PROMPT:
Locate each line with the string "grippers" in the listing below and copy it.

DATA SECTION:
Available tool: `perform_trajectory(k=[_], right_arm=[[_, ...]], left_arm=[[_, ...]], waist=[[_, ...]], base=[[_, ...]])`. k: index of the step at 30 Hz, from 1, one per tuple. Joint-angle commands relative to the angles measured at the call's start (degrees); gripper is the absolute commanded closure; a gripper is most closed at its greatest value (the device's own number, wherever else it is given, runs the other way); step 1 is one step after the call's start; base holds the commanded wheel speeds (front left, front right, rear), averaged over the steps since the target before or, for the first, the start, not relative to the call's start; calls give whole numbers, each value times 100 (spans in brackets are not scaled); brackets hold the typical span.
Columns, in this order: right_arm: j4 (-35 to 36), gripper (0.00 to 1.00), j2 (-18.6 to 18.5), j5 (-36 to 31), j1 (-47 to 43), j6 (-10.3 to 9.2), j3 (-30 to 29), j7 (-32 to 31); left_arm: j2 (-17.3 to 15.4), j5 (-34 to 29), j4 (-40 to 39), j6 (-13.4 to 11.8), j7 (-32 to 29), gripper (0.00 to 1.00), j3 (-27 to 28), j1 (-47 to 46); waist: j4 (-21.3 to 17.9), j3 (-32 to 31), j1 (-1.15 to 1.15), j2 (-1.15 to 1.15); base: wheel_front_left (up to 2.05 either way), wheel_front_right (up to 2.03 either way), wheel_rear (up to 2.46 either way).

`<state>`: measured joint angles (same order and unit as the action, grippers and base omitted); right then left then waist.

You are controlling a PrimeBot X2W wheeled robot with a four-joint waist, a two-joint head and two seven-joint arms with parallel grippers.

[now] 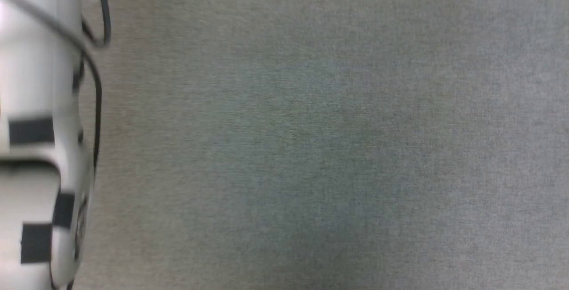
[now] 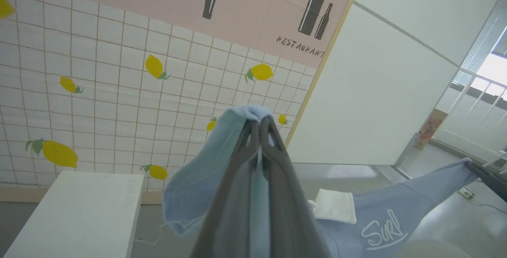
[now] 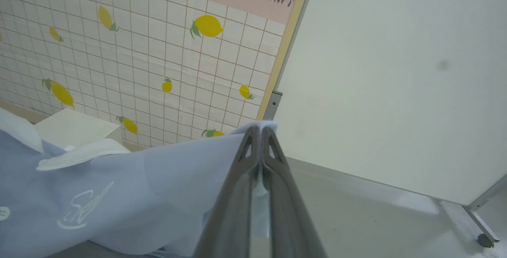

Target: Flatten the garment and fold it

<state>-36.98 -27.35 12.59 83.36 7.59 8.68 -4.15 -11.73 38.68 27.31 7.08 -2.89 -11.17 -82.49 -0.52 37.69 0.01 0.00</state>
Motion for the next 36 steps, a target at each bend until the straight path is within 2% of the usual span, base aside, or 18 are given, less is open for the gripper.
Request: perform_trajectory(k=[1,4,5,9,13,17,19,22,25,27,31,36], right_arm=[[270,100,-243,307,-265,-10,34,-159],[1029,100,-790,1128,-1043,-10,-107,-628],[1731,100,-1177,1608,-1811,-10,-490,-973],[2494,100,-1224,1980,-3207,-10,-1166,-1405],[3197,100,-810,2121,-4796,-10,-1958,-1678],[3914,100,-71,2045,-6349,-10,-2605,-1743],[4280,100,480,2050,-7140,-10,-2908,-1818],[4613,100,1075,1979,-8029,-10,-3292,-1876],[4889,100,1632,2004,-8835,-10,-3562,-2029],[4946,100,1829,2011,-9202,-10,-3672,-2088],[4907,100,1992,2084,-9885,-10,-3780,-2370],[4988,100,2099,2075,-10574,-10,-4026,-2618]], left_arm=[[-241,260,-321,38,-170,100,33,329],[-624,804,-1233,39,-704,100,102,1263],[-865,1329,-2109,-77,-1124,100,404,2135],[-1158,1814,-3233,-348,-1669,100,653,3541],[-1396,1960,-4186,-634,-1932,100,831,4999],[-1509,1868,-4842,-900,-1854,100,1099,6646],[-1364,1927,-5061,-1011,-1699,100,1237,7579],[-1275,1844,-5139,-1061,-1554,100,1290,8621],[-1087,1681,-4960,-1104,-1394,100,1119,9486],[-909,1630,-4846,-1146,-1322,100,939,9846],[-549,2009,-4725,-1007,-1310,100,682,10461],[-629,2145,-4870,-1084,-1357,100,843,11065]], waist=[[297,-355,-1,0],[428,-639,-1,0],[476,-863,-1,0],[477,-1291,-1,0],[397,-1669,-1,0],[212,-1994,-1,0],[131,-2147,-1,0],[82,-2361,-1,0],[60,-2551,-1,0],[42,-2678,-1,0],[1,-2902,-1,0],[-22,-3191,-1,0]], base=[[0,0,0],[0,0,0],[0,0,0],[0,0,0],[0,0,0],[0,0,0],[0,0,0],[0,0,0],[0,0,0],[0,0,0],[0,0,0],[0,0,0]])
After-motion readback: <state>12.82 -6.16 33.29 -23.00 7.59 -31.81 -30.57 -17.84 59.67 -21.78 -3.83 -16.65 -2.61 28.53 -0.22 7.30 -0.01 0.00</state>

TASK RESPONSE:
`<state>`: measured joint angles (same order and unit as the action, grippers and base omitted); right then left then waist.
You are controlling a PrimeBot X2W wheeled robot with a four-joint waist, a two-joint head and two seven-joint arms with parallel grippers.

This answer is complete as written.